We’ve had ample opportunity in the eighty years since those words were written to see many of the other costs of our prosperity: a citizenry disenfranchised and apathetic, our political process reduced to the lowest fear-mongering and the basest manipulation of the electorate, the concentration of power in the hands of large corporations, the privileging of profit above all human values, and the celebration of unchecked greed as the motive force of capitalist democracy. This is not to mention the continuing destruction of the planet upon which we live, and the countless lives destroyed in our wars. These are the real costs of our prosperity.

Our own integrity as humans has been tossed aside as an encumbrance in the race to get more money, more fame, more prestige, more stuff. We have gutted our culture and our civil society and our human relationship to each other in order to get more.
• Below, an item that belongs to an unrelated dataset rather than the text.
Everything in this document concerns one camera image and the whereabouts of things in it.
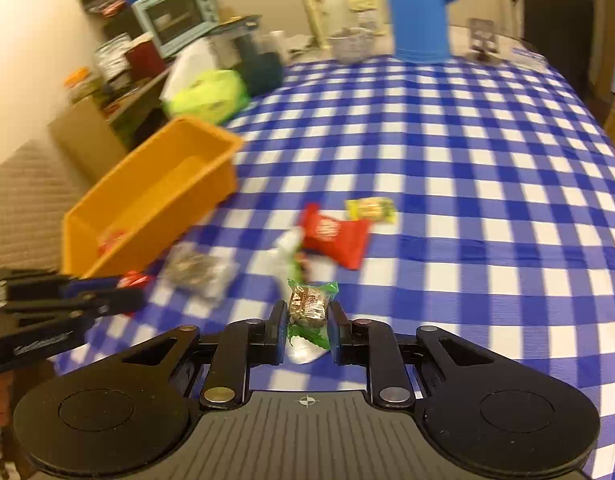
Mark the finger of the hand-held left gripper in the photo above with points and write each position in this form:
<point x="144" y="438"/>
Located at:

Now, we are in the midst of yet another global economic crisis triggered by our own desperate unprincipled grasping and denial. It is not so dissimilar from the one that loomed when James Truslow Adams was writing, and we find that we have forgotten the hard lessons that the great depression taught us.

In spite of the campaign-slogan Hope offered by president-elect Obama, I can’t help thinking it will be hard to undo the damage: we’ve had over thirty years worth of dismantling society in favor of an “every man for himself” business model. In our business civilization, we don’t see fellow citizens and neighbors around us, only competitors to be defeated. But when everyone is driven only by their own hunger, blindly pursuing selfish short-term gain, they end up eating the system that sustains us all. If there is any real hope for us out there, we will have to compost the corporate marketplace nightmare worldview that has been driving our society for a long, long time now, and rebuild our values and our connections to each other based on something other than money and commerce.